ABOUT THIS EXERCISE: All of the listing is to be written out word for word, with the pictures left out.

INFORMATION PROVIDED:
*** Begin section ***
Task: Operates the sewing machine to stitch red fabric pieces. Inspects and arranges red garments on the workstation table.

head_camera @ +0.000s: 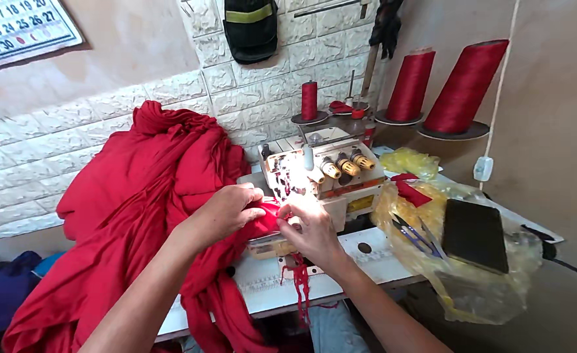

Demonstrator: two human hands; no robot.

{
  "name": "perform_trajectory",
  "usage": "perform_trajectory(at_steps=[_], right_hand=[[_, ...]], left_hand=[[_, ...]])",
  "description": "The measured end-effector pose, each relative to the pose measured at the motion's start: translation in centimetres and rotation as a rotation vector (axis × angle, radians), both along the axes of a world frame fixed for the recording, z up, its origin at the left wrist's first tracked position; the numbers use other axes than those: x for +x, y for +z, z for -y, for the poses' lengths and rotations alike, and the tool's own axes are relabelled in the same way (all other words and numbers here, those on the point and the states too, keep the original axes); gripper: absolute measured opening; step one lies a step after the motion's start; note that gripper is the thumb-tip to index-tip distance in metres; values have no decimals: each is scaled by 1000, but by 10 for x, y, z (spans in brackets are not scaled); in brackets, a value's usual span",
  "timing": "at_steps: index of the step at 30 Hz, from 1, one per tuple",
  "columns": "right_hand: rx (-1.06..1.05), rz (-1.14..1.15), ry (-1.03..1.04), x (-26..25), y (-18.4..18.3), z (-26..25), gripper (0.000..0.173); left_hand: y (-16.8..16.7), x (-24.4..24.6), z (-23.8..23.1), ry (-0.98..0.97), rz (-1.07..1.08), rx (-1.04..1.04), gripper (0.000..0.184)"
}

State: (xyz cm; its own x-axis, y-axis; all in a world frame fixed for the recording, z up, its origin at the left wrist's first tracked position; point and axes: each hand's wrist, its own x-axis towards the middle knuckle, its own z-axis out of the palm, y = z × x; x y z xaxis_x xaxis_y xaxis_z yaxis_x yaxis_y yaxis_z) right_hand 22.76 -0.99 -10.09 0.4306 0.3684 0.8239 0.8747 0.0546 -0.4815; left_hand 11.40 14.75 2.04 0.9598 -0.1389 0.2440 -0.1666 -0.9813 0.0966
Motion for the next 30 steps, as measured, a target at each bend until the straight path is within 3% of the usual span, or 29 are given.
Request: perform_trajectory(at_steps=[6,12,15,19,22,26,30], right_hand=[[-109,-172,42,-2,13,5,24],[-89,-294,175,-2,21,2,16],[-84,-248,134,2,15,3,17],[-56,-263,113,7,5,9,16],[7,-358,155,6,4,6,13],[-1,-362,212,12,5,3,15],[-54,-420,540,9,16,18,13]], left_hand=[[0,0,-1,-16,-22,-45,19],[5,0,2,-2,-101,-90,18],[6,-1,1,-16,-65,-72,23],[40,-9,48,215,-231,-20,23],[6,-1,7,-25,33,-26,26],[0,2,5,-87,99,26,29],[-2,4,15,-223,92,52,34]])
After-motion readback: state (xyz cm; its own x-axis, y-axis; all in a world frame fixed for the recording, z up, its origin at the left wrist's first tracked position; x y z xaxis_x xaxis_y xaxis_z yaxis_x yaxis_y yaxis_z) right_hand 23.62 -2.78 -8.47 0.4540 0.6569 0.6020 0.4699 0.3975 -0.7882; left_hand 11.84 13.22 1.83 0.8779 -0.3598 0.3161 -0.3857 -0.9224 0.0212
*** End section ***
WRITTEN SOLUTION:
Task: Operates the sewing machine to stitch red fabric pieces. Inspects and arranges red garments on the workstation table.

head_camera @ +0.000s: 

Demonstrator: two human hands; no robot.

{
  "name": "perform_trajectory",
  "usage": "perform_trajectory(at_steps=[_], right_hand=[[_, ...]], left_hand=[[_, ...]])",
  "description": "The measured end-effector pose, each relative to the pose measured at the motion's start: translation in centimetres and rotation as a rotation vector (axis × angle, radians), both along the axes of a world frame fixed for the recording, z up, its origin at the left wrist's first tracked position; the numbers use other axes than those: x for +x, y for +z, z for -y, for the poses' lengths and rotations alike, and the tool's own axes are relabelled in the same way (all other words and numbers here, those on the point and the states too, keep the original axes); gripper: absolute measured opening; step one lies a step after the motion's start; note that gripper is the thumb-tip to index-tip distance in metres; values have no decimals: each is scaled by 1000, but by 10 for x, y, z (spans in brackets are not scaled); in brackets, a value's usual span",
  "timing": "at_steps: index of the step at 30 Hz, from 1, one per tuple",
  "columns": "right_hand: rx (-1.06..1.05), rz (-1.14..1.15), ry (-1.03..1.04), x (-26..25), y (-18.4..18.3), z (-26..25), gripper (0.000..0.173); left_hand: y (-16.8..16.7), x (-24.4..24.6), z (-23.8..23.1), ry (-0.98..0.97), rz (-1.07..1.08), rx (-1.04..1.04), gripper (0.000..0.184)"
}

State: (xyz cm; its own x-axis, y-axis; all in a world frame fixed for the recording, z up, its origin at the left wrist's first tracked position; point and axes: each hand's wrist, its own x-axis towards the middle knuckle, its own z-axis out of the palm, y = z × x; x y z xaxis_x xaxis_y xaxis_z yaxis_x yaxis_y yaxis_z) right_hand 22.76 -0.99 -10.09 0.4306 0.3684 0.8239 0.8747 0.0546 -0.4815; left_hand 11.40 14.75 2.04 0.9598 -0.1389 0.2440 -0.1666 -0.9813 0.0966
Motion for the next 30 steps, as measured, a target at each bend until the straight path is within 3% of the usual span, or 29 are given.
Request: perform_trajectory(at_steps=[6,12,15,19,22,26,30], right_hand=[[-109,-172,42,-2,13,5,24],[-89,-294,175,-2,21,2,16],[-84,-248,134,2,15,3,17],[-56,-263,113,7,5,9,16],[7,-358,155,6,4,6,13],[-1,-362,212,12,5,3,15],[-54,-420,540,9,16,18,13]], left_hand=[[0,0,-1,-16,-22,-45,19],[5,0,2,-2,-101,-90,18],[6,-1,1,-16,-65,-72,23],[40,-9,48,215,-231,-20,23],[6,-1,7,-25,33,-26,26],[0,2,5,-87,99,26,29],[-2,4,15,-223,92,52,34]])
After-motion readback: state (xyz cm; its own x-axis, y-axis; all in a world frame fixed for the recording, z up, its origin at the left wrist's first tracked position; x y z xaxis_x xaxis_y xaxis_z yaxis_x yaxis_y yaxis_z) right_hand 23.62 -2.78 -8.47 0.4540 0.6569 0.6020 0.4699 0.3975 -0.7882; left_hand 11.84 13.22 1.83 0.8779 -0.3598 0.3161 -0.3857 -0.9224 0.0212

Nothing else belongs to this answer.